Más allá del contenido específico del amparo, la sesión itinerante envía un mensaje político-institucional de largo alcance: la justicia constitucional pertenece a toda la nación, no solo al centro del país. La presencia del Pleno en Tenejapa es un recordatorio de que el Poder Judicial también tiene una responsabilidad pedagógica y simbólica: mostrar que la justicia puede —y debe— caminar hacia quienes más la necesitan.
Para las comunidades indígenas, este gesto puede significar algo más que una sesión pública: puede ser el inicio de una relación distinta con las instituciones federales. Una relación menos vertical, más dialogante, donde la Corte no solo habla desde arriba, sino que escucha desde abajo.
UN CAMINO QUE APENAS COMIENZA
El 26 de febrero no será un punto de llegada, sino un punto de partida. La realización de sesiones itinerantes abre un camino institucional que plantea nuevos desafíos: ¿cómo garantizar que estas prácticas no se queden en gestos aislados?, ¿cómo traducir la cercanía simbólica en cambios estructurales?, ¿cómo asegurar que las sentencias se implementen efectectivamente en contextos de alta desigualdad?

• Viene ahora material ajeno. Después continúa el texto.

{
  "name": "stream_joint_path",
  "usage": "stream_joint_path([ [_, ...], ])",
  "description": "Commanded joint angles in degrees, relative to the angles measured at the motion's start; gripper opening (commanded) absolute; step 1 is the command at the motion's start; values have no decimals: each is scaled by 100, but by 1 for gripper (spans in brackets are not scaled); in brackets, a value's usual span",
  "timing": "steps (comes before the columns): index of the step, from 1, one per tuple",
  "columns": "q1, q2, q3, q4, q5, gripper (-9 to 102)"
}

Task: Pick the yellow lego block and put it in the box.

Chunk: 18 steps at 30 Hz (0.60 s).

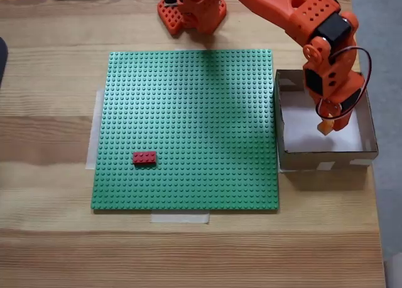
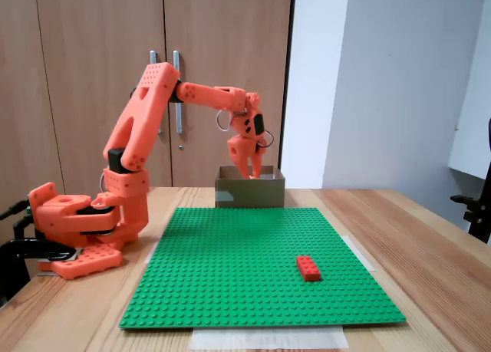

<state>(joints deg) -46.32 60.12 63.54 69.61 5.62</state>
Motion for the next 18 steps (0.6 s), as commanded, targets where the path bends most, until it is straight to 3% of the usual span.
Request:
stream_joint_path([
  [1, 18, 53, 44, -167, -35, -1],
  [18, 9, 105, 290, -413, -114, -1],
])
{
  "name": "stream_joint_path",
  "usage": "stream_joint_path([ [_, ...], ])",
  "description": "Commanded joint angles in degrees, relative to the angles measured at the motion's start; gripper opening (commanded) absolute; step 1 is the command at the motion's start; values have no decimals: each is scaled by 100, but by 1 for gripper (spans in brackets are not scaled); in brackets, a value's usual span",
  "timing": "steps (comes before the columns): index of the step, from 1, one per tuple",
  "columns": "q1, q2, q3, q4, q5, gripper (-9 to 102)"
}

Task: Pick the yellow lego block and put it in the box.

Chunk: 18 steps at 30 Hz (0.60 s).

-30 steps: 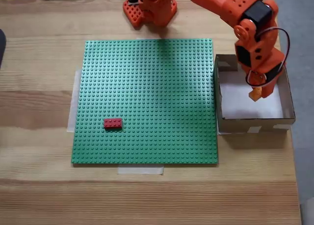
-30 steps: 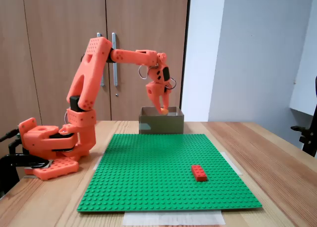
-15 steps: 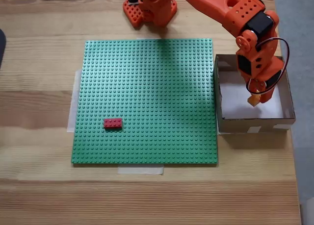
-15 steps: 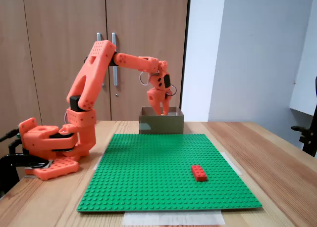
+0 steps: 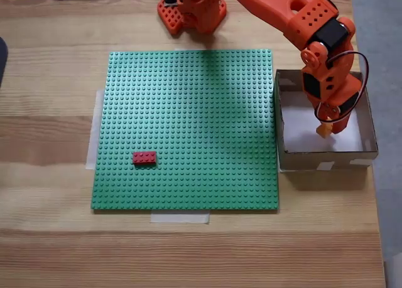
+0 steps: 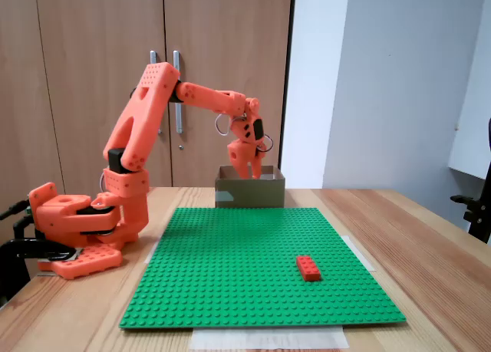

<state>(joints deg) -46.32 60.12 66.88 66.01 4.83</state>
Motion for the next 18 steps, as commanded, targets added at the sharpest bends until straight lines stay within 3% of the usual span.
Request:
stream_joint_path([
  [1, 9, 123, -44, -70, -18, -1],
  [13, -44, 290, 26, -158, 70, 0],
  [15, -62, 378, 141, -220, 62, 8],
  [18, -88, 475, 255, -246, 79, 10],
])
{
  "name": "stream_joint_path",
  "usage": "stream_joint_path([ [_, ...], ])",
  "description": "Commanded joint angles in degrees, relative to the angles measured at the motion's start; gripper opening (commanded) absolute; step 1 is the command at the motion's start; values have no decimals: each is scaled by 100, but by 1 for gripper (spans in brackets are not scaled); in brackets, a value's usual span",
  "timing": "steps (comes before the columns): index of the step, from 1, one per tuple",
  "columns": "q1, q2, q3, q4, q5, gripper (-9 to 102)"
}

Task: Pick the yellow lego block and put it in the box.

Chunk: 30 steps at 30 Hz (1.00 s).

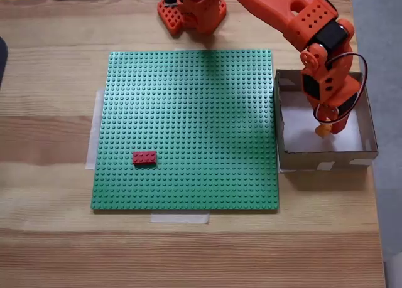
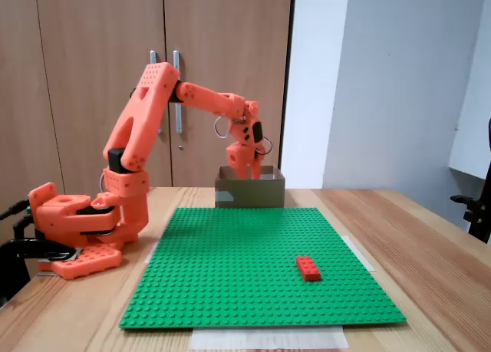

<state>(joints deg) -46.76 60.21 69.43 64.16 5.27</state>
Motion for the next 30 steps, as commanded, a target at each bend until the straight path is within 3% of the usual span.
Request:
stream_joint_path([
  [1, -44, 510, 53, -79, 53, 12],
  [10, -79, 905, 308, -246, 79, 16],
  [30, -18, 2953, 1907, -765, -88, 9],
])
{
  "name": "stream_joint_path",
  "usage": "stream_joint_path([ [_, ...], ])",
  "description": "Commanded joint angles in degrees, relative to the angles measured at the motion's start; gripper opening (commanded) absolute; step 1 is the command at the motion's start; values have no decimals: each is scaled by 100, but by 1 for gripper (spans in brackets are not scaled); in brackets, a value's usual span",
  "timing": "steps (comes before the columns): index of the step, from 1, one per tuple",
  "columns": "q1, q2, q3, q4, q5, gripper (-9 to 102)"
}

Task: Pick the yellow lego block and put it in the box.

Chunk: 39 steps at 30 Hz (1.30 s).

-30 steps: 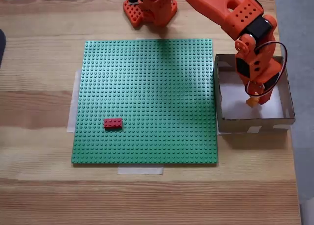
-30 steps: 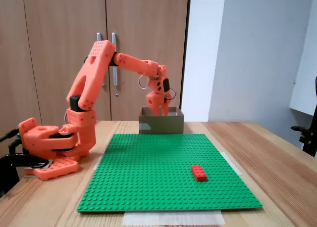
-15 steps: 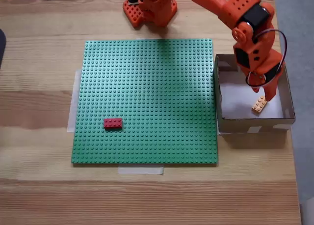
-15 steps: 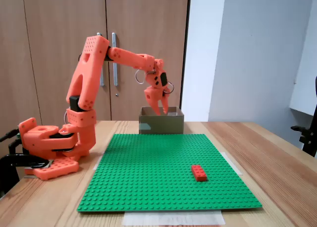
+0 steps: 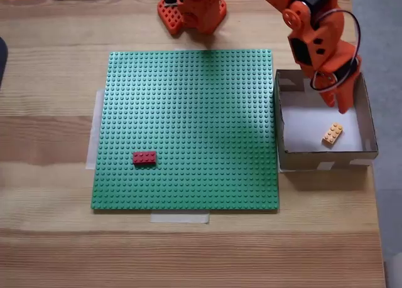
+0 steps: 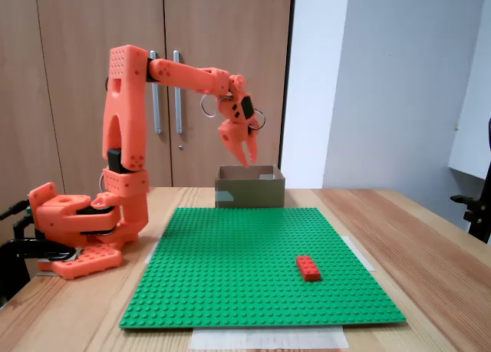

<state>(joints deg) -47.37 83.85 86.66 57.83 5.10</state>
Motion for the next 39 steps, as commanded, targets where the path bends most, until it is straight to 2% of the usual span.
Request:
stream_joint_path([
  [1, 53, 747, 360, -185, -97, 8],
  [9, 211, 1986, 1521, -404, -316, 4],
  [20, 958, 3762, 2769, -492, -747, -1],
  [26, 1969, 4447, 3094, -501, -1037, -1],
  [35, 3867, 4825, 3173, -923, -923, -1],
  [37, 4201, 4852, 3287, -1099, -958, -1],
  [39, 4667, 5291, 3999, -1617, -1046, -1],
])
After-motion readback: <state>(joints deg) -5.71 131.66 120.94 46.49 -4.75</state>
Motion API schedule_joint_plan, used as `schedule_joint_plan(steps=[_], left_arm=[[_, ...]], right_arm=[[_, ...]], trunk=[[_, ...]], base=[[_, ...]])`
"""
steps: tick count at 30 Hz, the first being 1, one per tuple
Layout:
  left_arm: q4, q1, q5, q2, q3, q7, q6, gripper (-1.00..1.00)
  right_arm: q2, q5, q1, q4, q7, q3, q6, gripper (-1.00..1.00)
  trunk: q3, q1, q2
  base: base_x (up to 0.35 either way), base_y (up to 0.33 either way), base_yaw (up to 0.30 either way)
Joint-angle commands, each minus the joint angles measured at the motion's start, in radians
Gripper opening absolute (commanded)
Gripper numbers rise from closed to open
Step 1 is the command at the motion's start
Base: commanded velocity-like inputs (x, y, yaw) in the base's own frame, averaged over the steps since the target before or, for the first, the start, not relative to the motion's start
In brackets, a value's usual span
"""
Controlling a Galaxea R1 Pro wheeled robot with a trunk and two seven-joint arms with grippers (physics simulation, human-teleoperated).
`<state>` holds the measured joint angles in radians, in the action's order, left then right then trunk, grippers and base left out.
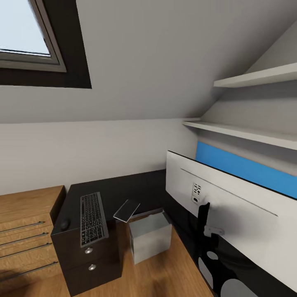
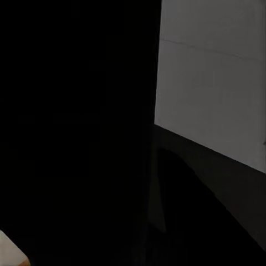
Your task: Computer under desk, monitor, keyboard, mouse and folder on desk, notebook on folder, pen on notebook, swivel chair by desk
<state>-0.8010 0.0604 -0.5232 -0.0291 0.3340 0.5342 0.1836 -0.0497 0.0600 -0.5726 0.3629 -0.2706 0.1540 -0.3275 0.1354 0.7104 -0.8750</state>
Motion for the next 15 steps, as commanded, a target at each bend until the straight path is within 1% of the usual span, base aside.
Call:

La justicia que camina el territorio es, ante todo, una promesa. Una promesa de que el constitucionalismo mexicano puede reinventarse desde abajo, reconociendo la dignidad, la autonomía y la voz de los pueblos que por siglos fueron invisibilizados. En Tenejapa, la Suprema Corte no solo sesionará: se mirará en el espejo de una deuda histórica que el país tiene con sus pueblos originarios.
Ese día, la plaza pública será también un espacio de deliberación constitucional. Y la justicia, por unas horas, dejará de ser un edificio lejano para convertirse en una presencia tangible.